Whatever hope car companies had that economies in Europe might mend in 2013, which would help their fortunes, has disappeared. Sales figures for the region in November tumbled from a year earlier, and some of the strongest nations based on GDP activity posted impressive declines. The firewall that countries like Germany might build for the industry has vanished.
The European Automobile Manufacturers’ Association reported:
In November, demand for new cars was down for the fourteenth consecutive month in the EU, dropping by 10.3% compared with November 2011 which counted on average the same number of working days in the region. In total, 926,486 new cars were registered. From January to November, the EU recorded 11,255,094 new cars, or 7.6% less than in the same period a year ago.
Those numbers tell that the EU market is smaller than the one in the United States.
On a nation-by-nation basis:
New car registrations in November were up 11.3% in the UK, while declining in all other significant markets: -3.5% in Germany, -19.2% in France, -20.1% in Italy and -20.3% in Spain
It is easy to understand the figures for Italy and Spain. It is harder to figure the ones for France and, particularly, Germany. As sales reached a low for the first 11 months not seen since 1993, not one pocket of strength among the largest economies on the continent remains.
Car sales are a relatively good measure of a country’s overall financial fortunes. They tell something about consumer confidence, access to credit and industrial resurgence. In America, car sales have risen 14% over the first 11 months of 2012. While that does not mirror a GDP improvement of 2.5% or so, both numbers are improving.
In Europe, by all measures, Italy and Spain are in recession. France probably is not, and Germany’s economy continues to grow, albeit modestly. Still, cars sales were off by almost a fifth in France during November. That probably shows that French consumers have become extremely cautious about their prospects next year.

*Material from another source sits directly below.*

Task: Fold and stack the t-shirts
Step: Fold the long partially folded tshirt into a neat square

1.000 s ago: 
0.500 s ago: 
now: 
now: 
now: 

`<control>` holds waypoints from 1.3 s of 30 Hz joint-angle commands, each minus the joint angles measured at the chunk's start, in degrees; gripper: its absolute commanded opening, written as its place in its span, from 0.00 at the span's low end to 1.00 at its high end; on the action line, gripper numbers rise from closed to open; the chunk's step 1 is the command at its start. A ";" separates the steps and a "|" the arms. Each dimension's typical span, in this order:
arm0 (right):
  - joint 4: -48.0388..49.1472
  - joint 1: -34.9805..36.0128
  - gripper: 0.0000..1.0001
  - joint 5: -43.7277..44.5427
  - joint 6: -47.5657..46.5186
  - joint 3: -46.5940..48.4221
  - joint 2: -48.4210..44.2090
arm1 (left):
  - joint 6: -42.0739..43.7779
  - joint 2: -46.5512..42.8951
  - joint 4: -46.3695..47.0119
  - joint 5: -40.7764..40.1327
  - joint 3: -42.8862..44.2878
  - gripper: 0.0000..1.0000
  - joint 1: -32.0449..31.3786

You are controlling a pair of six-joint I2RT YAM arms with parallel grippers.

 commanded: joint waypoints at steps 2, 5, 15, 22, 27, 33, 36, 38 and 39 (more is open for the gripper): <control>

In Germany the car sales numbers are even more menacing. The most moderate drop in sales sends a signal that German consumers are troubled.
The car sales news is awfully bad for companies such as General Motors Co. (NYSE: GM) and Ford Motor Co. (NYSE: F), which are losing hundreds of millions of dollars a year in the region. More importantly, as a measure of consumer confidence, the negative news indicates not just future trouble for these companies, but also an undercurrent of the lack of an overall recovery soon.